◆ **Work item**: Search the material for the word "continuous" and copy every line in which it occurs.

Content starts

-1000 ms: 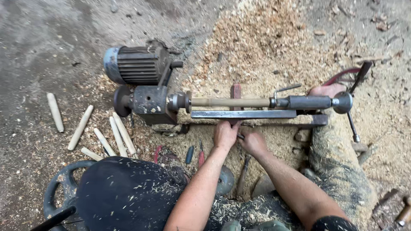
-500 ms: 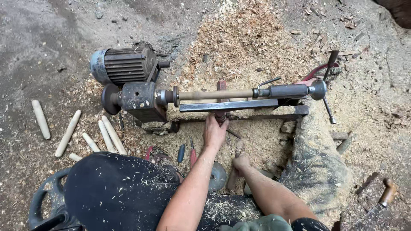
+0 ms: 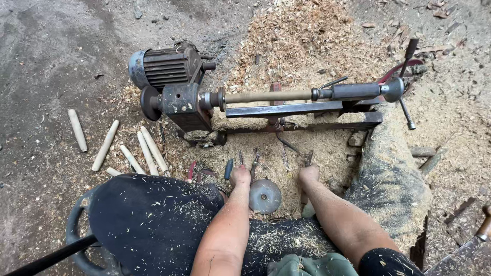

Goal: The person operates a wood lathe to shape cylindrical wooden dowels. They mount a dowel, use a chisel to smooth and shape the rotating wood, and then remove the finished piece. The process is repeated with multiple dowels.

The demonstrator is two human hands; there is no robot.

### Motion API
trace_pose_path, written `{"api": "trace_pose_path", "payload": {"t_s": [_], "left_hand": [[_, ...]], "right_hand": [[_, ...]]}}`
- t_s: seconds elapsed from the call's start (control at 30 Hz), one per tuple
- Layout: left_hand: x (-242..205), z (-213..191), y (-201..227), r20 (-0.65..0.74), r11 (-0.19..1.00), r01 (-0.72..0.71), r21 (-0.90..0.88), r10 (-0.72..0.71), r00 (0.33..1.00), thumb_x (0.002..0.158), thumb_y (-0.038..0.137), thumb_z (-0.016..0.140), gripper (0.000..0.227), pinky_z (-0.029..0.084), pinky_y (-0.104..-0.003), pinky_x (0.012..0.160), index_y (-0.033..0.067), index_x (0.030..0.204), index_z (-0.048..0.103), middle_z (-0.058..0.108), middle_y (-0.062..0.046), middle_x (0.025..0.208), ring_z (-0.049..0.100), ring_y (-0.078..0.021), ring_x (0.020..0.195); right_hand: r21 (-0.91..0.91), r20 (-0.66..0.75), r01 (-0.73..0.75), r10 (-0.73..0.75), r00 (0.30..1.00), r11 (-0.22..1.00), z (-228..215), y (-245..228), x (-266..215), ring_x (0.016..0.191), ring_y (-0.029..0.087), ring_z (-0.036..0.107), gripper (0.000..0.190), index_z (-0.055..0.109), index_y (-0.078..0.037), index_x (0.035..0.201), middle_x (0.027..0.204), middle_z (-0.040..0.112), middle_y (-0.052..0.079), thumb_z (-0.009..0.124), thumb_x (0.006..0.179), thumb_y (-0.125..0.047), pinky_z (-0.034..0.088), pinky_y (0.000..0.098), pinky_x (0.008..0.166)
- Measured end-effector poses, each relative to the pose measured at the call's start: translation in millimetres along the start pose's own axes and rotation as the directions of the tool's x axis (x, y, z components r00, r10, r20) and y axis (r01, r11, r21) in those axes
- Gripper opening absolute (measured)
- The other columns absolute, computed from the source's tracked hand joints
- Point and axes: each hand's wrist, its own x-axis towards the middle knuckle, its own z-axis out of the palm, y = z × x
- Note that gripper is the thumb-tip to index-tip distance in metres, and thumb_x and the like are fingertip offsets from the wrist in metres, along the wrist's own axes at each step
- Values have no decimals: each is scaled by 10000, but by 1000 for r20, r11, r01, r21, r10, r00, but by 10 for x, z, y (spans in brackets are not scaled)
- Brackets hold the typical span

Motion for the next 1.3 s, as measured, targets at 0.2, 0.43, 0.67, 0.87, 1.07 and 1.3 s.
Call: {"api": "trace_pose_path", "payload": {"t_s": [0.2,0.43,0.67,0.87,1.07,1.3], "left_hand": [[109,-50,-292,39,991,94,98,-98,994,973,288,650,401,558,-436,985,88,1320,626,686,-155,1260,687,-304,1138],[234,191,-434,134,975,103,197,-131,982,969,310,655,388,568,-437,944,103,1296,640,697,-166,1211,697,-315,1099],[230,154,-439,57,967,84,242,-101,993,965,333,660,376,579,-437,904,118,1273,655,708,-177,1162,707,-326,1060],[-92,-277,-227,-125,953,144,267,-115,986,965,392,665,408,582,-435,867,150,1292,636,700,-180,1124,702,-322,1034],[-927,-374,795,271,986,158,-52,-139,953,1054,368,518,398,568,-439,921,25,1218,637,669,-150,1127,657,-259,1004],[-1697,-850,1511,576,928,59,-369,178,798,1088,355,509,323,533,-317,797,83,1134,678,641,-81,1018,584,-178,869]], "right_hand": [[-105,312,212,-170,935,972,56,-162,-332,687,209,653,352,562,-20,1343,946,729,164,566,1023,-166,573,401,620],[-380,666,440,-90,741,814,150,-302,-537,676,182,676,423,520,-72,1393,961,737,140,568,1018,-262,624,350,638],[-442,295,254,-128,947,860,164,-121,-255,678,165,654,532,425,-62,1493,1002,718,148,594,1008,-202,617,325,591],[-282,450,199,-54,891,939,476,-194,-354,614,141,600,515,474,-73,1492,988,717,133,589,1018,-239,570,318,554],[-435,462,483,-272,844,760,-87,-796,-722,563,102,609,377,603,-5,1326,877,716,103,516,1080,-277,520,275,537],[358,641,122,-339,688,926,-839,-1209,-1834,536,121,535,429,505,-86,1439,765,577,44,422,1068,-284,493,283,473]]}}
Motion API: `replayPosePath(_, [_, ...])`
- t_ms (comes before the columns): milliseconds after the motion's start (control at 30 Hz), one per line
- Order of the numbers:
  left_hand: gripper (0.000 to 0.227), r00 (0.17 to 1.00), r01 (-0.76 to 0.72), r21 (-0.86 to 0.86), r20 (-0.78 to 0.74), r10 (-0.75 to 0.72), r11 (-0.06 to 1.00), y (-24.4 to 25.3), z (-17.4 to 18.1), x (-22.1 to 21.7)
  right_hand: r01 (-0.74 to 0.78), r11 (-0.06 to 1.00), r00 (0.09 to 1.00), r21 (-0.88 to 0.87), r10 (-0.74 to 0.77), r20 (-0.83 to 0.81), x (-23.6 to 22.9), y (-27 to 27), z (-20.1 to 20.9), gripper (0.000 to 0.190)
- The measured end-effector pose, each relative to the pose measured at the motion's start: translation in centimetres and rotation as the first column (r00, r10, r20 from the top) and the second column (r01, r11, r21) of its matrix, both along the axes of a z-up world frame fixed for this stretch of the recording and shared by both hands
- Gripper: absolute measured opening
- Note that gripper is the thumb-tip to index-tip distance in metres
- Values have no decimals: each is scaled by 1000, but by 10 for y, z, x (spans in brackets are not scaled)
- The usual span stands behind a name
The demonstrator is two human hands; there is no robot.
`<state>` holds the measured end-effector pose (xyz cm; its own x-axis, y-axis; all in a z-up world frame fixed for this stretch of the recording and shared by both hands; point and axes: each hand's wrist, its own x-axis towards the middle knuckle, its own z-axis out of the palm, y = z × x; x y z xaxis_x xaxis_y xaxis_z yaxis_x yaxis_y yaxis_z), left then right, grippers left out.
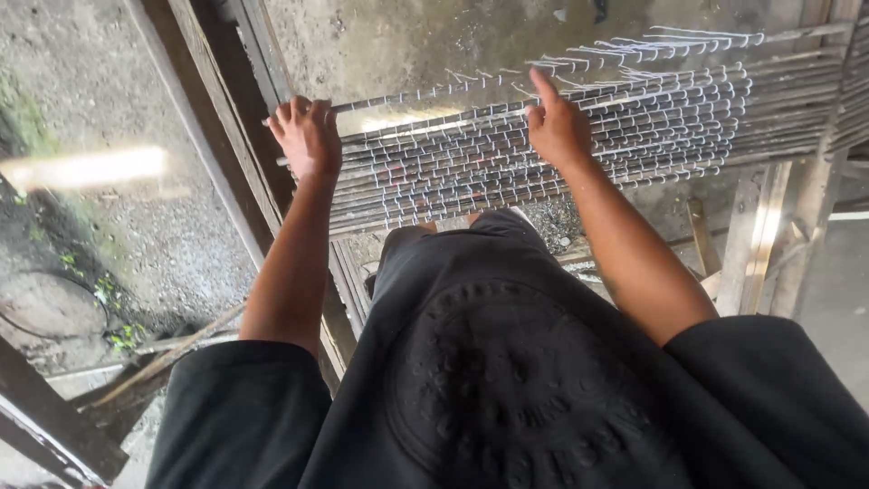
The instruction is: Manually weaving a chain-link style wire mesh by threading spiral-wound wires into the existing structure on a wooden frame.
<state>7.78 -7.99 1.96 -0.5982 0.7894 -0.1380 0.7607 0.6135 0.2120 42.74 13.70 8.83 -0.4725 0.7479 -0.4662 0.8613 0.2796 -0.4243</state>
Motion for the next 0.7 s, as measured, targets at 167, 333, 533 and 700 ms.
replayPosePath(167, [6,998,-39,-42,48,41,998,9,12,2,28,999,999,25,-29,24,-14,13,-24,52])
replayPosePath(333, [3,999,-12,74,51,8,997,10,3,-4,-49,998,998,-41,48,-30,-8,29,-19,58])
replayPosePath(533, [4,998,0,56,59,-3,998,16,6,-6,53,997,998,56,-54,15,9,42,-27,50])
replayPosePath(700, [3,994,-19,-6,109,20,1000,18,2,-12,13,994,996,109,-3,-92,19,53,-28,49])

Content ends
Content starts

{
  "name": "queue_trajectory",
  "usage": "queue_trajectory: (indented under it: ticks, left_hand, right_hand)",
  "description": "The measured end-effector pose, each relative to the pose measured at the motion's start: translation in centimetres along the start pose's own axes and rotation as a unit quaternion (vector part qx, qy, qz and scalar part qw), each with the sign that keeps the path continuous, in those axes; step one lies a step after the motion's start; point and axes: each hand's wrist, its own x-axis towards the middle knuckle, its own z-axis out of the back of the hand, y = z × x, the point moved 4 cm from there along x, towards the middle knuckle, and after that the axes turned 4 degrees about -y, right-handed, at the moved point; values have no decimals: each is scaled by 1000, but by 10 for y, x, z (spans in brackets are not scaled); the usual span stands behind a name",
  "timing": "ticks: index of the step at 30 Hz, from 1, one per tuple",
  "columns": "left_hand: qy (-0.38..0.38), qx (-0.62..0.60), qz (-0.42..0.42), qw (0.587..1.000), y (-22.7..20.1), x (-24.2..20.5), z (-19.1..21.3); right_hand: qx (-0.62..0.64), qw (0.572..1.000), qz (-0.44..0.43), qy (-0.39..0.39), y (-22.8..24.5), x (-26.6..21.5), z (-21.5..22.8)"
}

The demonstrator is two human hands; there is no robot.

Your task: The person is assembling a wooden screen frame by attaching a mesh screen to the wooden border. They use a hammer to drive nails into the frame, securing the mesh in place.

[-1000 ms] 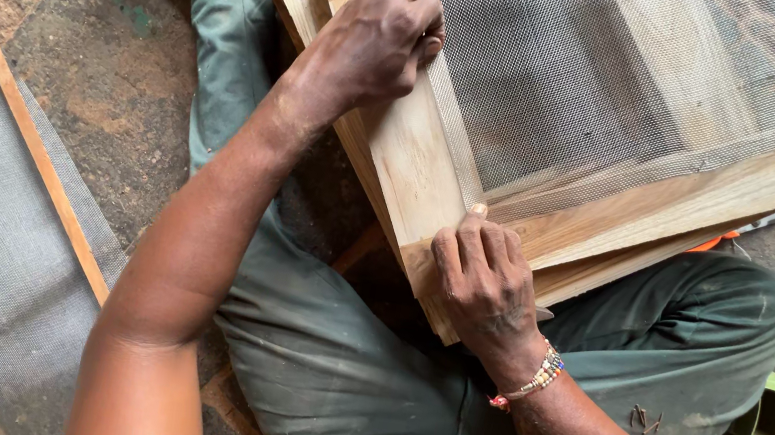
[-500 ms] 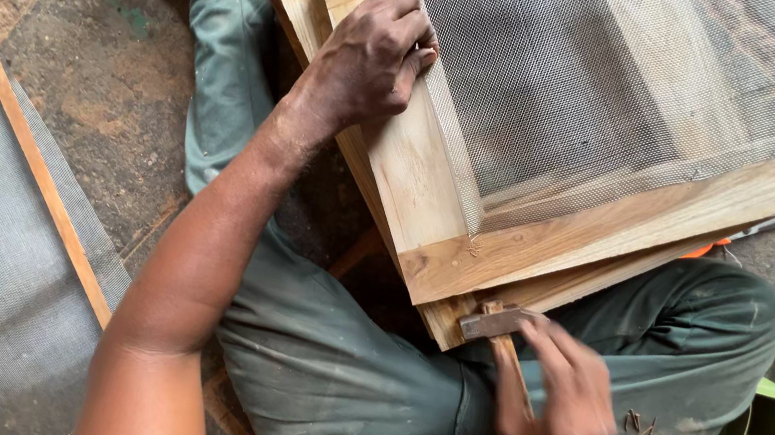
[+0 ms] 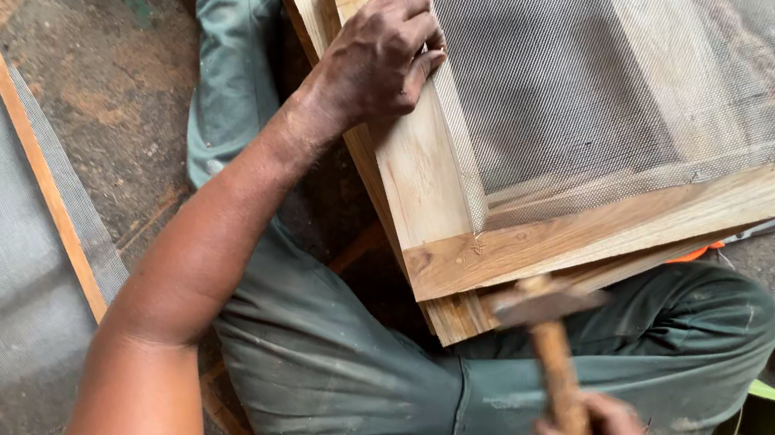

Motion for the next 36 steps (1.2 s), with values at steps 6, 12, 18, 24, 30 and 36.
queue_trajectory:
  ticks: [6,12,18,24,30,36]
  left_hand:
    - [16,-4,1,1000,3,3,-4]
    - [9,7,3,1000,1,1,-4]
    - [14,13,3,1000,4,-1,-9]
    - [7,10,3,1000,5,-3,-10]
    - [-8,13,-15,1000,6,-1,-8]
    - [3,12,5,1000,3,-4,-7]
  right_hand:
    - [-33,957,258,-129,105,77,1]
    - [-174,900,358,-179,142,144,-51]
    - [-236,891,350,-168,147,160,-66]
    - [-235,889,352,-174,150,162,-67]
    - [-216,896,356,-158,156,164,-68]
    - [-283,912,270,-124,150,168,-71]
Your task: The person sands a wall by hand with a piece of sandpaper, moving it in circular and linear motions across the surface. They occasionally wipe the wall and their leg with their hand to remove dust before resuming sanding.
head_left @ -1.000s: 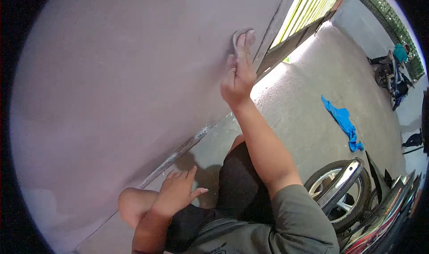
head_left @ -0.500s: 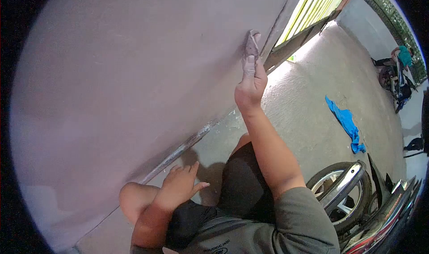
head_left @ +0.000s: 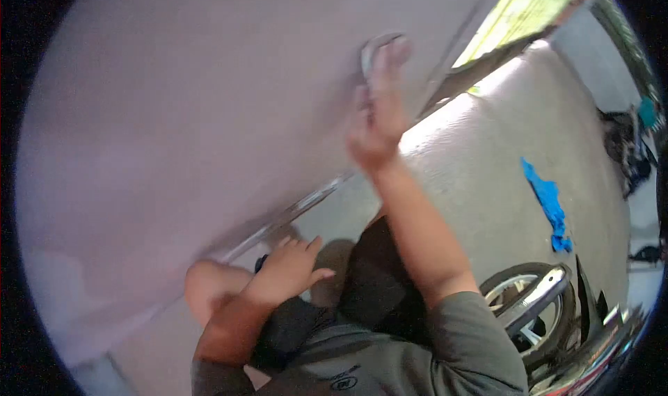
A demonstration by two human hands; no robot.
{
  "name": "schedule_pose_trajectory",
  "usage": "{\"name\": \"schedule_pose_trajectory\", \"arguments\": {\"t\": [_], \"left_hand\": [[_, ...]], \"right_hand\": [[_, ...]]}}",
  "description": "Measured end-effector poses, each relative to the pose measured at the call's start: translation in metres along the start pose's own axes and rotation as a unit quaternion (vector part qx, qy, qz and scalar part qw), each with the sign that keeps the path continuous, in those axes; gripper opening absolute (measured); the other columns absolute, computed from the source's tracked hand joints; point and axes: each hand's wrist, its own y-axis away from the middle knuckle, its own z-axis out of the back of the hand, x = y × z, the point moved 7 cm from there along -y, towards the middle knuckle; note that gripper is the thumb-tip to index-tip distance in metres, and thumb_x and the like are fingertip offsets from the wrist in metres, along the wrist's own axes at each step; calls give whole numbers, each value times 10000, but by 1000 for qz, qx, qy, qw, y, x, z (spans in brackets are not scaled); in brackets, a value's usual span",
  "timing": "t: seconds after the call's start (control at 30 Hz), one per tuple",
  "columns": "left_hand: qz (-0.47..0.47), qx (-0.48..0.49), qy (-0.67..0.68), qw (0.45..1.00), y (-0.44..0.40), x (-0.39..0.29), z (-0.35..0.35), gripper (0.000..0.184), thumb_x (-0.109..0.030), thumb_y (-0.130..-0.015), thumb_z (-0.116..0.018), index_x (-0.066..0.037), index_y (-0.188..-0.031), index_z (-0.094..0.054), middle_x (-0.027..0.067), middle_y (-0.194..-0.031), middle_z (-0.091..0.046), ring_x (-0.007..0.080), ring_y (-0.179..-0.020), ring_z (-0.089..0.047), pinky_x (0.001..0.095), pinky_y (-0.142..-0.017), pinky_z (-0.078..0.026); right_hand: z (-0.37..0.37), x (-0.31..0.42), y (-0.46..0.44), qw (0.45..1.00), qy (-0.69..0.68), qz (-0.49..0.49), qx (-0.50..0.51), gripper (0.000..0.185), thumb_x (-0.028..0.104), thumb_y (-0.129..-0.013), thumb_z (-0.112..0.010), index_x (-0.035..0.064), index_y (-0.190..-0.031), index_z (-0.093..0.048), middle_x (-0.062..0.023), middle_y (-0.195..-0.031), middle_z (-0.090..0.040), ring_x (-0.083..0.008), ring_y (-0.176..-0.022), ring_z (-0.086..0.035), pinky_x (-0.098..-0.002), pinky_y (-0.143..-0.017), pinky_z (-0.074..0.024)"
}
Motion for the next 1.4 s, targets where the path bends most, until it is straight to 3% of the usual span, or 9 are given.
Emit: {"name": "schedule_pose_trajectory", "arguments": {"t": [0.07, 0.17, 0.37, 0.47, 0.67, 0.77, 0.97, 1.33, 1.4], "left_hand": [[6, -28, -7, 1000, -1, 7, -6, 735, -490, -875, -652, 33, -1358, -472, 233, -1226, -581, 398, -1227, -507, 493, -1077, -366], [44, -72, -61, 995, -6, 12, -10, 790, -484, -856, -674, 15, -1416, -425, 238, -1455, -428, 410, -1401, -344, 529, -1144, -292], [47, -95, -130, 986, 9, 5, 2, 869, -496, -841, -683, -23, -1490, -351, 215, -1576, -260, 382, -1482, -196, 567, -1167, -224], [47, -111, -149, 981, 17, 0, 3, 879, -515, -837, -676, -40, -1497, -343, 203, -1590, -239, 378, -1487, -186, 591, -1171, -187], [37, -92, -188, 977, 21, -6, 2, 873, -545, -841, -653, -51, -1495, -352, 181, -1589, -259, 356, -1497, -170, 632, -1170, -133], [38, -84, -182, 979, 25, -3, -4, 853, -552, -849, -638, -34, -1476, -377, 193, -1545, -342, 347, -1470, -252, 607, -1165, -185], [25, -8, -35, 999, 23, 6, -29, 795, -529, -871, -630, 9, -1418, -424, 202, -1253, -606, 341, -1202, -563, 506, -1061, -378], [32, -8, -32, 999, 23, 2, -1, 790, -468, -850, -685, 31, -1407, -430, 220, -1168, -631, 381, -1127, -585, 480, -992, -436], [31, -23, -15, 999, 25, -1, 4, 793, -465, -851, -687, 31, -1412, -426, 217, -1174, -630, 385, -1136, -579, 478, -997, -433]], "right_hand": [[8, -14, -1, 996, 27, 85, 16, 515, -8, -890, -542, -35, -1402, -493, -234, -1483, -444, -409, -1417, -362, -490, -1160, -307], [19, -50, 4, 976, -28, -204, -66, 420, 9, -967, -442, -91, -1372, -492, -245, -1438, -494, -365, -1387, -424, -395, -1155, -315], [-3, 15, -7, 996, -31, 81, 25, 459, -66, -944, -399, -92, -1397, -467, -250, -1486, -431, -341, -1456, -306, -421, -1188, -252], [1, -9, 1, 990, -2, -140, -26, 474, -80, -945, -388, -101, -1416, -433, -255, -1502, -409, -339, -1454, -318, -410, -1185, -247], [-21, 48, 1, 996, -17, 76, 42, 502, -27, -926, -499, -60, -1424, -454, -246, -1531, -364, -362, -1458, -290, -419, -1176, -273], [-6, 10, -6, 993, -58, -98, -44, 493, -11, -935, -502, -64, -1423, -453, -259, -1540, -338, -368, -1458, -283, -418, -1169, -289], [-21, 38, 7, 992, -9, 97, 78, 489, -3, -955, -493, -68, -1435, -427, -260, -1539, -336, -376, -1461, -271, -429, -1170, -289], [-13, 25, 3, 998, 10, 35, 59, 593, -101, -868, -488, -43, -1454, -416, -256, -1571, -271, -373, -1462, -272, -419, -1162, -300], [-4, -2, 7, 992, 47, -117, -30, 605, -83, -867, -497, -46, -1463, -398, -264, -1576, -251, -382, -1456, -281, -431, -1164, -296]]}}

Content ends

◆ **Task response**:
  "description": "The measured end-effector pose, each relative to the pose measured at the motion's start: translation in centimetres along the start pose's own axes and rotation as a unit quaternion (vector part qx, qy, qz and scalar part qw), each with the sign that keeps the path continuous, in those axes; step one lies a step after the motion's start; point and axes: each hand's wrist, its own x-axis towards the middle knuckle, its own z-axis out of the back of the hand, y = z × x, the point moved 4 cm from there along x, towards the middle knuckle, and after that the axes turned 4 degrees about -y, right-handed, at the moved point; values have no decimals: each is scaled by 1000, but by 10 for y, x, z (spans in brackets are not scaled); the usual span stands behind a name",
  "description": "Measured end-effector poses, each relative to the pose measured at the call's start: translation in metres along the start pose's own axes and rotation as a unit quaternion (vector part qx, qy, qz and scalar part qw), each with the sign that keeps the path continuous, in those axes; gripper opening absolute (measured); the other columns absolute, computed from the source's tracked hand joints; point and axes: each hand's wrist, its own y-axis away from the middle knuckle, its own z-axis out of the back of the hand, x = y × z, the point moved 7 cm from there along -y, towards the middle knuckle; note that gripper is the thumb-tip to index-tip distance in metres, and thumb_x and the like are fingertip offsets from the wrist in metres, along the wrist's own axes at each step; calls give whole numbers, each value times 10000, but by 1000 for qz, qx, qy, qw, y, x, z (spans in brackets are not scaled); in brackets, a value's usual span",

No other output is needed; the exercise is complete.